Large halls still waiting for occupants also house the first companies specializing in reuse, sorting of bulky waste, but also the logistics warehouse of Restos du Cœur, artists’ studios and a funeral cooperative.

“These players do not find their place in the traditional real estate market, which is much too expensive,” underlines Gautier Le Bail, technical director of the Plateau Urbain cooperative, created in 2013 to find temporary occupancy places in buildings in end of life.

The fact remains that with poorly insulated premises and an electricity bill which has exploded to 55,000 euros in 2023, L’Étape 22D also shows its limits. “The objective is not to make the acquisition profitable but to be positively opportunistic in a context of land scarcity,” assures Emmanuelle Sibué, project director at the Métropole.

A reluctance of public actors?

Long the prerogative of Île-de-, where more than 5.2 million square meters of offices could not find takers in September, transitional urban planning has spread throughout France, even if it remains less developed than in Anglo-Saxon countries. In particular, believes Julien Meyrignac, a greater reluctance of private actors in the face of risk, and stricter French regulations on security.
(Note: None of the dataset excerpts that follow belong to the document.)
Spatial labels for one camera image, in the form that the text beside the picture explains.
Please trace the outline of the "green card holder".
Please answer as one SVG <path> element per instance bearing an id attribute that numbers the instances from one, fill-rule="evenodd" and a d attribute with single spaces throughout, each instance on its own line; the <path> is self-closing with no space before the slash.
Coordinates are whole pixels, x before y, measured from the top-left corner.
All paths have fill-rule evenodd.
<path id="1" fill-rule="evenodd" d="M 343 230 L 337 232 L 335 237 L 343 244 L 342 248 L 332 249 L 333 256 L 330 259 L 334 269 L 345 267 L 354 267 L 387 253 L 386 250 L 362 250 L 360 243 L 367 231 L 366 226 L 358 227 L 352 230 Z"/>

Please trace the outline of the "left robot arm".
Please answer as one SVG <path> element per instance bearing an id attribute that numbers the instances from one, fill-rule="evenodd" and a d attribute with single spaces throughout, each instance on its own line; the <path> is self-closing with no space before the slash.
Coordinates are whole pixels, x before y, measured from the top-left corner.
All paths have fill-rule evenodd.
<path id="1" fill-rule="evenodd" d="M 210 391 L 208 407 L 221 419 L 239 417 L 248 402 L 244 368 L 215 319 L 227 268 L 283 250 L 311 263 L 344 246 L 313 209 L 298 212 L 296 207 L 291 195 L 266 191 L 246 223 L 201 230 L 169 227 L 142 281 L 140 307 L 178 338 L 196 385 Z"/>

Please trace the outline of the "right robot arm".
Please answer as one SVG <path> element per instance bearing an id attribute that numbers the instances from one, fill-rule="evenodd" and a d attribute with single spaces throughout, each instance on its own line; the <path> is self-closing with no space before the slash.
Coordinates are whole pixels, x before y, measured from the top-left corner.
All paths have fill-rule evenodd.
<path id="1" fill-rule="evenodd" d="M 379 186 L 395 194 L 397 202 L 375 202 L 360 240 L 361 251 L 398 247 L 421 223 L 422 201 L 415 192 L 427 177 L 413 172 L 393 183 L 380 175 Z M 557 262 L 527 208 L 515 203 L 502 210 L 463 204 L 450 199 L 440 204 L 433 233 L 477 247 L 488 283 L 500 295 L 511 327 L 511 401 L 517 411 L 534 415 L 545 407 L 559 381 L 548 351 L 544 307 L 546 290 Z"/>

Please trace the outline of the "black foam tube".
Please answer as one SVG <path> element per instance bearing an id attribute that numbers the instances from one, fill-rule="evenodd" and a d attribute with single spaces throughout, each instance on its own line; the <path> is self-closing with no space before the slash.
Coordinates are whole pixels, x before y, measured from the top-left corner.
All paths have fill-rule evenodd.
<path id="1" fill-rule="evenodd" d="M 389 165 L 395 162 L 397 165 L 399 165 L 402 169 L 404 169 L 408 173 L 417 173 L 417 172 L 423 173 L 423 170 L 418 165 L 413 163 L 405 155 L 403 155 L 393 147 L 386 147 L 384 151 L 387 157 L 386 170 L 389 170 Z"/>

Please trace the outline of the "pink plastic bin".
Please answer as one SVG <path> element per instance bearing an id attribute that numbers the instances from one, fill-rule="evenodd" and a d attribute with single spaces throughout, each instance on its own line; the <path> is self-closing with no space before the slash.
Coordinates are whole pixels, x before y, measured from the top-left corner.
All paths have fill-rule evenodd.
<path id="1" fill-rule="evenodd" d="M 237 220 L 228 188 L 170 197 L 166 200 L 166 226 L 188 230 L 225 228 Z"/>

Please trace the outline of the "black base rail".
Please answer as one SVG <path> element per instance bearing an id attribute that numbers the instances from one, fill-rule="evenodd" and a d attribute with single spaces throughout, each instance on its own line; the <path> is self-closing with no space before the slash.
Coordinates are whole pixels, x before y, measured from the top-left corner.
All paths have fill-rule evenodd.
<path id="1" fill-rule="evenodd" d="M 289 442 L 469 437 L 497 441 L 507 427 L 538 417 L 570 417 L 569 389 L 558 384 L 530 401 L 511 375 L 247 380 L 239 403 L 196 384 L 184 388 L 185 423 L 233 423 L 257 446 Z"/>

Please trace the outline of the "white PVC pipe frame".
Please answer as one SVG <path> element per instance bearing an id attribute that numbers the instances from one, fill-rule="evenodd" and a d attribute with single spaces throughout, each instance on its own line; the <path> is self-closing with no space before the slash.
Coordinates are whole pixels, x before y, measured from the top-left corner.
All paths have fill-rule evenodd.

“There is sometimes also uncertainty in the intentions of public actors, with a lack of clarity on the means to be mobilized and the final project,” he underlines. The town planner Patrick Henry regrets, for his part, that the various experiences of transitional town planning and occupations do not serve more to influence final projects and transform them.

Abroad, many transitional urban planning projects are used conversely by the private sector to “create a new urban dynamic and then develop real estate programs which will have every chance of succeeding because they will have been able to create desirability », observes Julien Meyrignac.